Stromboli is also one of the most active volcanoes on Earth. Its explosions are unique, in fact the similar phenomena of other volcanoes worldwide are named after them (“strombolian“). The volcano is the main character of the island of the same name. The people, there, live in two small villages: San Vincenzo and Ginostra. They both are part of the municipality of the island of Lipari.
Stromboli, the pawing volcano
Stromboli came out of the sea 160,000 years ago. Its craters were set south of the modern ones. Part of the volcano collapsed producing the plain on which today rises the village San Vincenzo. A second collapse of the northern flank produced the Sciara del Fuoco, the steep rocky slide on which the lava flows to the sea.

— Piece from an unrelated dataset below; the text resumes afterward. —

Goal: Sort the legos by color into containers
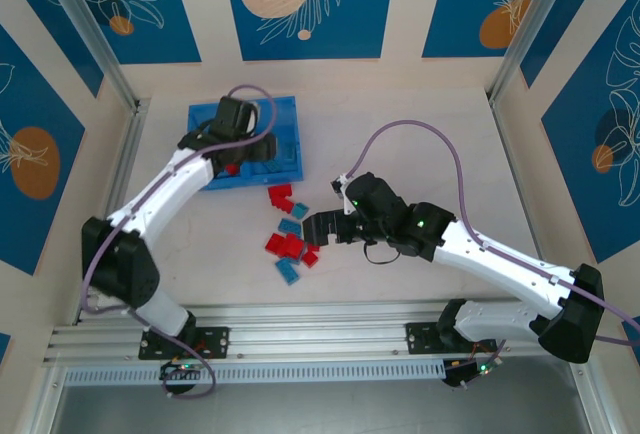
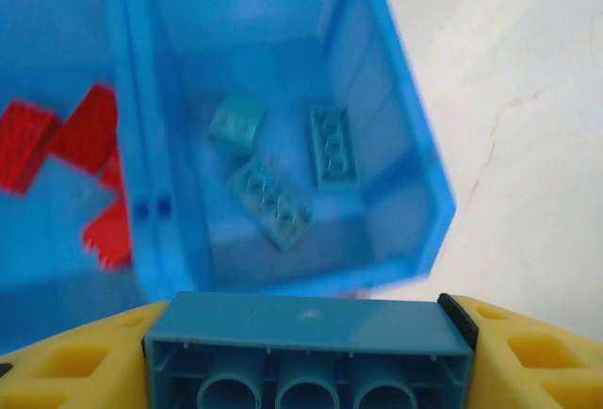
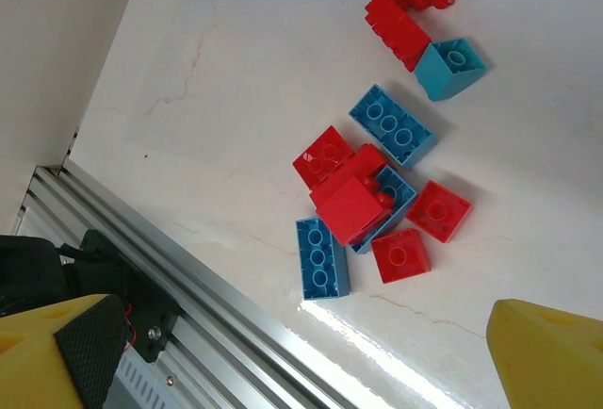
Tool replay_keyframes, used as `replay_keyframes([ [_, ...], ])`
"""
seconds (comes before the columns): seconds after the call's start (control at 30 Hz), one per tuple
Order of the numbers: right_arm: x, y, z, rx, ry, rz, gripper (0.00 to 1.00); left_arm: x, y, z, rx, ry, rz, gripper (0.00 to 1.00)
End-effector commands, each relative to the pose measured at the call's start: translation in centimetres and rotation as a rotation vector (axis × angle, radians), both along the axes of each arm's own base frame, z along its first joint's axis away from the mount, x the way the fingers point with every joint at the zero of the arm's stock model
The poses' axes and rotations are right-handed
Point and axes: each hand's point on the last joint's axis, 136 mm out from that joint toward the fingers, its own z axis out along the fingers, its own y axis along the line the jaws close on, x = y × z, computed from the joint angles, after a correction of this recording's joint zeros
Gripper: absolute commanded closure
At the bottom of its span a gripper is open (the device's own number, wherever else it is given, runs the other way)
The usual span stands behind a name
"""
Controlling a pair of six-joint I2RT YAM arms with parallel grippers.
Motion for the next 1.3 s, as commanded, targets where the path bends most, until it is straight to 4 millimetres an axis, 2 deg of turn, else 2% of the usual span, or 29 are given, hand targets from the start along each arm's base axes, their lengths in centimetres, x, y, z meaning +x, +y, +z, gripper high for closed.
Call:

Since its birth, the volcano Stromboli never was quiet for too long. A “silent” period can be recorded at the beginning of the 20th century. Its explosions are continuous, with a 10 or 20 minutes break between one and the other. There are also rare “major explosions” (see video here). They happen when a huge gas bubble causes a powerful blast of the lava, which can be dangerous for the people as well. On the other hand, lava streams are not usual and they mainly fall into the sea, with no damage.
Living on Stromboli
The island of Stromboli owes a lot to its volcano. Thanks to the constant show of fire, tourism has become the first economic activity . The people, however, continue to live on fishing as well. Locals who do not own a boat run hotels, B & Bs or restaurants. The inhabitants are 600, but the number increases considerably in the summer.
The best way to get around are small vehicles, possibly two wheels. Ginostra is isolated from the nucleus of the village of San Vincenzo. To reach it you have to cross the whole island on the back of a mule or arrive directly by sea.
The people of Stromboli, paradoxically, never climb the volcano. They consider it as a kind of male divinity (“Iddu”, he) and do not dare to venture beyond a certain height threshold. More than anything else, they are seafarers who have harmony and love for the waves, not for the mountains. Some, however, are guides, and lead tourists to the top. Stromboli must be respected and loved, rightly feared. But hardly anyone here is really afraid of the volcano. The explosions that shake the houses and excite the tourists, for the Strombolans are just “whims of Iddu”.
At Stromboli you can: swim, dive, hike and climb the volcano during the same holiday. In periods of calm it is also possible to stay overnight on the highest peak. It overlooks the craters, located 200 meters below. There are also many opportunities for entertainment in the evening at San Vincenzo.
Here you can also visit the Museum of Cinema, dedicated to the films that have been shot on the island. The museum is located in the house that hosted Ingrid Bergman and Rossellini during the filming of Stromboli Terra di Dio.